Tanques e helicópteros foram enviados para patrulhar a fronteira e garantir o fechamento.
Tuju disse que o Quênia não recebeu suficiente ajuda internacional para receber os somalis que estão fugindo dos combates entre as tropas do governo, apoiadas por forças etíopes, e as milícias islâmicas que controlavam o sul do país havia mais de seis meses.

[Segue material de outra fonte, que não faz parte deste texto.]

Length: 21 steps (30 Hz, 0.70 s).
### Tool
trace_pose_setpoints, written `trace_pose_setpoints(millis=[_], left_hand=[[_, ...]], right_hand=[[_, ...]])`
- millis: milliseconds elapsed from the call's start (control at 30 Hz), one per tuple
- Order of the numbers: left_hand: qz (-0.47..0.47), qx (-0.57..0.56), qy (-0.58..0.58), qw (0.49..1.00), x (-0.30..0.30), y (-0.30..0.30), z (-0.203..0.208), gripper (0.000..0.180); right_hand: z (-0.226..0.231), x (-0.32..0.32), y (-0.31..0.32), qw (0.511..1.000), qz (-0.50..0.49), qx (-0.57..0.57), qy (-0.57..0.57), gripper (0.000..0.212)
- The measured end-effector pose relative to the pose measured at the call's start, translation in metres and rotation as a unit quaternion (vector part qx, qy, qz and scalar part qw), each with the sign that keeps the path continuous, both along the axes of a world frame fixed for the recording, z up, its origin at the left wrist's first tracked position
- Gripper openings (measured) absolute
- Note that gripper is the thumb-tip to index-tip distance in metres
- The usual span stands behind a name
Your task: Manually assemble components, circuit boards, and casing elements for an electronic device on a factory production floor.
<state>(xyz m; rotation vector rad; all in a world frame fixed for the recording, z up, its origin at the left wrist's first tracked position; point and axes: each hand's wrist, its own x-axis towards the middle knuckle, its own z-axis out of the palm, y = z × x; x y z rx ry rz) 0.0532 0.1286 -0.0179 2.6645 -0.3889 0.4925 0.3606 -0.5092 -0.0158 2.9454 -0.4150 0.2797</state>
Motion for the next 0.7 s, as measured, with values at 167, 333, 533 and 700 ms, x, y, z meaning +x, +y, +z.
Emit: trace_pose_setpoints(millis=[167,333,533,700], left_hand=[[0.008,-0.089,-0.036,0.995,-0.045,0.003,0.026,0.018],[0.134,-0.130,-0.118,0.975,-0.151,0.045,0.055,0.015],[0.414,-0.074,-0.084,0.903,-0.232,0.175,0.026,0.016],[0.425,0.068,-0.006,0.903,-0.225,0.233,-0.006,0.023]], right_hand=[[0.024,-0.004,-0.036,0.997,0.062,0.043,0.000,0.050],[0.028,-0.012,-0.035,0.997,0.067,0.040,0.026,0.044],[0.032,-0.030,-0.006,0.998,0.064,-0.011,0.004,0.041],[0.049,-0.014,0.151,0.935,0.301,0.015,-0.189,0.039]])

O Quênia deportou 420 refugiados de volta à Somália, a maioria deles mulheres e crianças.
O chefe da agência da ONU para refugiados, Antonio Guterres, criticou as deportações.
Combates
Há relatos de combates próximos à fronteira queniana entre tropas somalis e etíopes e os milicianos islâmicos.
O recente avanço de tropas etíopes fortemente armadas encerrou uma ocupação de seis meses da União das Cortes Islâmicas e que havia trazido um certo de grau de estabilidade a áreas anteriormente tomadas pela anarquia.
Mas os milicianos disseram que sua retirada foi tática e prometeram lançar uma campanha de insurgência contra o frágil governo somali.
Enquanto isso, negociações diplomáticas continuam em andamento para tentar resolver a crise na Somália.
O presidente de Uganda, Yoweri Museveni, está viajando à Etiópia para discutir a possível contribuição de tropas ugandenses para uma planejada força de paz africana para a Somália.
Após um encontro entre autoridades de vários países da União Européia em Bruxelas, o ministro das Relações Exteriores da Suécia, Carl Bildt, pediu a retirada das tropas da Etiópia e a criação de um processo de paz que inclua todas as facções somalis.